[Aim of the exercise] Beginning with the first line of the data below, set down each line exactly through the line that contains "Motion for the".

[Provided data]
__________
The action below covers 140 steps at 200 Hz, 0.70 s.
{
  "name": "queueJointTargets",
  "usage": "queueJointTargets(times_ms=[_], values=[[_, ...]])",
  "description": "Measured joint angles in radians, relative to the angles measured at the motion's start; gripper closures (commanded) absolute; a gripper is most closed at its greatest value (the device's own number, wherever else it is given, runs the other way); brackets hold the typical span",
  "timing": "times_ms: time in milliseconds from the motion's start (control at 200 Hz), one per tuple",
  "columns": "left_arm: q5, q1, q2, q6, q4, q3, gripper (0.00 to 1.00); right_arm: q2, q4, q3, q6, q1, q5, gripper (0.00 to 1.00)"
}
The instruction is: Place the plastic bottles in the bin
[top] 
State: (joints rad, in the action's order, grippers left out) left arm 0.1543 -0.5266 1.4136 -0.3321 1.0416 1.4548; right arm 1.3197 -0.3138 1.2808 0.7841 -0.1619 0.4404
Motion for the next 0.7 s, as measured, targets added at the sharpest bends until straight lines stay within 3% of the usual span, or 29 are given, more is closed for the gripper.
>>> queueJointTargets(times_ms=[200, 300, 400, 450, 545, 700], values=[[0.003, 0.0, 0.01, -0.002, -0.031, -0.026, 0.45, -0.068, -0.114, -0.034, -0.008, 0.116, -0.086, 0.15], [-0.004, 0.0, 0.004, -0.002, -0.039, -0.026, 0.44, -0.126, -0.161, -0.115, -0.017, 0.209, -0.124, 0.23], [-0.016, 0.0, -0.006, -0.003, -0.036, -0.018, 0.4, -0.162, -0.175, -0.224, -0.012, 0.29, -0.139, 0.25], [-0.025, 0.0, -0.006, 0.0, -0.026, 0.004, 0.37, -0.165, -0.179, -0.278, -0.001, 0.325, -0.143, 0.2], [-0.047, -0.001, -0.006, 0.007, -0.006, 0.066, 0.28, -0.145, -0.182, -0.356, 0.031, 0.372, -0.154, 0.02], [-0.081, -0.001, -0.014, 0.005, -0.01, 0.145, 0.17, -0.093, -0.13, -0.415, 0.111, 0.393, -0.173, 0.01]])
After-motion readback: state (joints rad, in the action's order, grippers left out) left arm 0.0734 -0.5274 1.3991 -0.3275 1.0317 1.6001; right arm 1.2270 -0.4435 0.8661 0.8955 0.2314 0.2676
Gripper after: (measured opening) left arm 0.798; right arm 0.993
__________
[Result of the task]
The action below covers 140 steps at 200 Hz, 0.70 s.
{
  "name": "queueJointTargets",
  "usage": "queueJointTargets(times_ms=[_], values=[[_, ...]])",
  "description": "Measured joint angles in radians, relative to the angles measured at the motion's start; gripper closures (commanded) absolute; a gripper is most closed at its greatest value (the device's own number, wherever else it is given, runs the other way); brackets hold the typical span",
  "timing": "times_ms: time in milliseconds from the motion's start (control at 200 Hz), one per tuple",
  "columns": "left_arm: q5, q1, q2, q6, q4, q3, gripper (0.00 to 1.00); right_arm: q2, q4, q3, q6, q1, q5, gripper (0.00 to 1.00)"
}
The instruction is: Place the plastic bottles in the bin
[top] 
State: (joints rad, in the action's order, grippers left out) left arm 0.1543 -0.5266 1.4136 -0.3321 1.0416 1.4548; right arm 1.3197 -0.3138 1.2808 0.7841 -0.1619 0.4404
Motion for the next 0.7 s, as measured, targets added at the sharpest bends until straight lines stay within 3% of the usual span, or 29 are given, more is closed for the gripper.

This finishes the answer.